__Aim of the exercise__.
Among the records below, find the lines that hold the word "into" and report how many there are, with no other words.

__Records to use__.
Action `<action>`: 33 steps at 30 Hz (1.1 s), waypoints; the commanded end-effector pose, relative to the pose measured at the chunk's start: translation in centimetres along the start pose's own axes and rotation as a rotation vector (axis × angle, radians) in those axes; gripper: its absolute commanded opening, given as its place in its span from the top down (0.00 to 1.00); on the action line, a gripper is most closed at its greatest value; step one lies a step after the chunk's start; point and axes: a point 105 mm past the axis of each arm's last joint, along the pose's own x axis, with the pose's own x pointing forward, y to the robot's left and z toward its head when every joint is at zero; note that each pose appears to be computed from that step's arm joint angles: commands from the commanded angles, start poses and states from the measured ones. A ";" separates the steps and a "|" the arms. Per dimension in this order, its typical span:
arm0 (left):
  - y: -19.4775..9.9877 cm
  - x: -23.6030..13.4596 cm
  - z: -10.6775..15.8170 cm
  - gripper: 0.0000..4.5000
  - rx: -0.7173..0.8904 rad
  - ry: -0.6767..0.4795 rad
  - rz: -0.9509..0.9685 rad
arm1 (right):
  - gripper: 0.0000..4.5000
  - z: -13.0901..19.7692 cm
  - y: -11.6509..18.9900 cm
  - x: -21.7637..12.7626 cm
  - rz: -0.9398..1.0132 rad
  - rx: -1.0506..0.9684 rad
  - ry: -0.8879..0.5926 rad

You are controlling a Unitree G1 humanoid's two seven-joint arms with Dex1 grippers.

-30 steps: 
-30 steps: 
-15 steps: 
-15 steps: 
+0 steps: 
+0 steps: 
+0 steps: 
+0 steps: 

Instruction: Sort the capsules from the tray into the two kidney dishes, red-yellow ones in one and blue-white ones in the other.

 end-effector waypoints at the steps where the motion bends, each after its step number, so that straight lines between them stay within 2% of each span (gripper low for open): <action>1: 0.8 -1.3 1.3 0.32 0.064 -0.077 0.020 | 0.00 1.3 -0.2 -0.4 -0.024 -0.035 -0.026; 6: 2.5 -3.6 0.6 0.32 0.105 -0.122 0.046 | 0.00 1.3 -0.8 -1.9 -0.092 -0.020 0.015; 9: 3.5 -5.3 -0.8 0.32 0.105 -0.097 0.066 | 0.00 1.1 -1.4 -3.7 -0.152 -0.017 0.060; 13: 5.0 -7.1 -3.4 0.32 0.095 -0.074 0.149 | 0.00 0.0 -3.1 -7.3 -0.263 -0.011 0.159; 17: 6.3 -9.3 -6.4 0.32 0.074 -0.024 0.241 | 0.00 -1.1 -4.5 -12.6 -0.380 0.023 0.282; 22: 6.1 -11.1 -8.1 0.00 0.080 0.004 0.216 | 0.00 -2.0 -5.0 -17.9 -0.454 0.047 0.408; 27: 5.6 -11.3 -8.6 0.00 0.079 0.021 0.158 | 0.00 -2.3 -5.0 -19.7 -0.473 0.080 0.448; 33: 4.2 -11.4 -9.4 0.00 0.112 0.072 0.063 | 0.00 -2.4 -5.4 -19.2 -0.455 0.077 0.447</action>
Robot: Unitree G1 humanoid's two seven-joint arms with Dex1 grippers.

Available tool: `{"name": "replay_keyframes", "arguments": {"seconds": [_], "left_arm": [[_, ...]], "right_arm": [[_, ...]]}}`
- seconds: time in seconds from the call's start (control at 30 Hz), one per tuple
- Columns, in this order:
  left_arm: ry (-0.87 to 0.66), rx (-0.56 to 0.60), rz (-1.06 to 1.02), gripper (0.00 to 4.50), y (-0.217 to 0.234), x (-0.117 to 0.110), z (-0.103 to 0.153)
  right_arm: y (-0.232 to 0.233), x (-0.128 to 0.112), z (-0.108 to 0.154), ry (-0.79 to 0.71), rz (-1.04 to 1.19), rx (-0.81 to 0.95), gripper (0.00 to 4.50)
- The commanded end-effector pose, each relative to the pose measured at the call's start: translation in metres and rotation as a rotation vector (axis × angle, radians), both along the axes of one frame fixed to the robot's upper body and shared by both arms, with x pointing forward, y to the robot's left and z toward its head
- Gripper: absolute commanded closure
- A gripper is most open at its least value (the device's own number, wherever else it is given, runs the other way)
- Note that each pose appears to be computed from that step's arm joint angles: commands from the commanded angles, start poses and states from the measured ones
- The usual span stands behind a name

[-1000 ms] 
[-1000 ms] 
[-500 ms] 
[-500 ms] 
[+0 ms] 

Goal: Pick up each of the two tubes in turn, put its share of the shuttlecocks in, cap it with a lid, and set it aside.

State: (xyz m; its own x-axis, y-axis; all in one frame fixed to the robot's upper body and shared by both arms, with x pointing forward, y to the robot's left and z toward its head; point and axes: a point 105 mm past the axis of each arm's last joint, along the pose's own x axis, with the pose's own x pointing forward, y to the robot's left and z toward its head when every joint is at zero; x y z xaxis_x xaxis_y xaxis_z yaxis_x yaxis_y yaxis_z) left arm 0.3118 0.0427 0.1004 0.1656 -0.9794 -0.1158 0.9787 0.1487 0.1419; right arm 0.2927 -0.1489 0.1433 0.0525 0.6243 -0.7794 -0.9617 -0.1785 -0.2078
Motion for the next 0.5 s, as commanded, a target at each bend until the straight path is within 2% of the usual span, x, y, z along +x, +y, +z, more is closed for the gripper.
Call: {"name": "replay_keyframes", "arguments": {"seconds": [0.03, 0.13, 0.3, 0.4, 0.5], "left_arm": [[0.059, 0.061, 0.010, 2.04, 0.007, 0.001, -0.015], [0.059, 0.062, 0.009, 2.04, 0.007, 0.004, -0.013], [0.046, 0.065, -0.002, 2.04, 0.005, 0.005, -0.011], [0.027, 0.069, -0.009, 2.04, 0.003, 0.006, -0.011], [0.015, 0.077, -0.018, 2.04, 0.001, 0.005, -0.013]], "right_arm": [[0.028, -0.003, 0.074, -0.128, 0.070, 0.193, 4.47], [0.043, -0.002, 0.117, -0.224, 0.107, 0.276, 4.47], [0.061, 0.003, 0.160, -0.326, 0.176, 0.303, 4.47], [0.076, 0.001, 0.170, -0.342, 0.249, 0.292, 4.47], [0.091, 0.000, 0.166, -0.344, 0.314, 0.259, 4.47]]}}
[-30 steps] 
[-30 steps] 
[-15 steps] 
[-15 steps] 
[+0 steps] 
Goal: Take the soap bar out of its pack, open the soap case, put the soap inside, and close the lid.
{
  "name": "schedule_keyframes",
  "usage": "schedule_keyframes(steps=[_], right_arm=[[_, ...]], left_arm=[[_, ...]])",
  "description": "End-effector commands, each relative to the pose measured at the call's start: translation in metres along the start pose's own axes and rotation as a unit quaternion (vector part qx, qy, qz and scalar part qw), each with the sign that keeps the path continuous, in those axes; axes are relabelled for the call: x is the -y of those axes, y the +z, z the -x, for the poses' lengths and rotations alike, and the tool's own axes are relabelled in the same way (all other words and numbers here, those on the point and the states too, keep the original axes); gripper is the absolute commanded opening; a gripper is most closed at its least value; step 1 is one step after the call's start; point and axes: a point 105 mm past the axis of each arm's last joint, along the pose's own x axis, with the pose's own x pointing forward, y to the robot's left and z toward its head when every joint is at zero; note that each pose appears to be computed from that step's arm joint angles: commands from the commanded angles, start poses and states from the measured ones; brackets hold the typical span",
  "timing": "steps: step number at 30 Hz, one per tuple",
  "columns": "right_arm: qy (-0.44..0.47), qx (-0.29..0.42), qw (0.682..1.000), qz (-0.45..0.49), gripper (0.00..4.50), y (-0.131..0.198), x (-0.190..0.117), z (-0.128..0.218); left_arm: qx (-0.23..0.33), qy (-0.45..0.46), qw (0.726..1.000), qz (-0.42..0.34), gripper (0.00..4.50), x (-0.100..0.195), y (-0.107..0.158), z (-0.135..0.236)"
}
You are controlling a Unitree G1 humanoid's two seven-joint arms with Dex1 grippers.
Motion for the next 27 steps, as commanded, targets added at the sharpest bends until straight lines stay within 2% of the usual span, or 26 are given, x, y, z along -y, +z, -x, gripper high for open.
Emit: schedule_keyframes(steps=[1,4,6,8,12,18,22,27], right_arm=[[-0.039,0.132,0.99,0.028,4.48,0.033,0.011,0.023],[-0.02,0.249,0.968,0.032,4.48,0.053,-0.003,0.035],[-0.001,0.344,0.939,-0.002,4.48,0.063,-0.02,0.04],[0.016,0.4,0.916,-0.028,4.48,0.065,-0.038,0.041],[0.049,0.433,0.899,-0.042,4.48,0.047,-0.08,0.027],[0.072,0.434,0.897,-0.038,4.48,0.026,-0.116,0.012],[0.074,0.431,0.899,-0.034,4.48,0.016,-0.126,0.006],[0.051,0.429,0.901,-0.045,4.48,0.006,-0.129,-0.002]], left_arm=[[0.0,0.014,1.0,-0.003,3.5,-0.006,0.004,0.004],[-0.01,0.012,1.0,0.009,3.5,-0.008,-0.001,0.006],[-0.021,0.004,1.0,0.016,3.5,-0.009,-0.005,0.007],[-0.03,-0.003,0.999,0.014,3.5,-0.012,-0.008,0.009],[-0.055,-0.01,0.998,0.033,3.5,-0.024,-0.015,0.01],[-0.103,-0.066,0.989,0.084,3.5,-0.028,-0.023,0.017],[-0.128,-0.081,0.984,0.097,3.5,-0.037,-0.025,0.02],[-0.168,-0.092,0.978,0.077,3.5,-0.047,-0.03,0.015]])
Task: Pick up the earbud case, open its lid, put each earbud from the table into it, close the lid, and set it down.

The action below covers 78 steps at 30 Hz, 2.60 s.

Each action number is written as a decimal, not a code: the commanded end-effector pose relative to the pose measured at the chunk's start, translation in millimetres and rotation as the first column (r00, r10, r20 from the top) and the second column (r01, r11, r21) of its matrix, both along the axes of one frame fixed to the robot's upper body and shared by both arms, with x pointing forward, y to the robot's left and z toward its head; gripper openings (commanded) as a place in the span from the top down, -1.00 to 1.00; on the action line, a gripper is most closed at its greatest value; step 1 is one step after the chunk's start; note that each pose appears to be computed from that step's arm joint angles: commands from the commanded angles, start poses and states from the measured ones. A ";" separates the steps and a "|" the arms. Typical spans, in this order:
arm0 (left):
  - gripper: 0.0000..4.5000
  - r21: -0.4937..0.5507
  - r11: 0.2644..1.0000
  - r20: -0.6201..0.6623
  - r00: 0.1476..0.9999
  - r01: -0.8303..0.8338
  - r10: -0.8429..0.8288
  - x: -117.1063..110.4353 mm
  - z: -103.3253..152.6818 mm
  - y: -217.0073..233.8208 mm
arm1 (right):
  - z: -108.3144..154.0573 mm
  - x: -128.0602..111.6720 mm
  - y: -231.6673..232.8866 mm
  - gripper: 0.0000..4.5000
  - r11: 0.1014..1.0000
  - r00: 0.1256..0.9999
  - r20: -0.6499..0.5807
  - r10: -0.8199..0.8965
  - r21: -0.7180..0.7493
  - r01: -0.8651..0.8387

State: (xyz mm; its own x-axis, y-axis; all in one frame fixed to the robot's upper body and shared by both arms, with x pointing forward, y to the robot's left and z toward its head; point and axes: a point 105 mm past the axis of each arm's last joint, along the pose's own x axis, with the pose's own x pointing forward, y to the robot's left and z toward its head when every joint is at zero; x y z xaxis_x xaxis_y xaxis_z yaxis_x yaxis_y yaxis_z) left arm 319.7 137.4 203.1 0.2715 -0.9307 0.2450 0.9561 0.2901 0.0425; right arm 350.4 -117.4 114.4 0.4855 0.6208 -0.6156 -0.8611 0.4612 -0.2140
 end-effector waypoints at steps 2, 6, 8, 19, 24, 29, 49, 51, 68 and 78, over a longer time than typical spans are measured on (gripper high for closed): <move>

__Answer space__.
2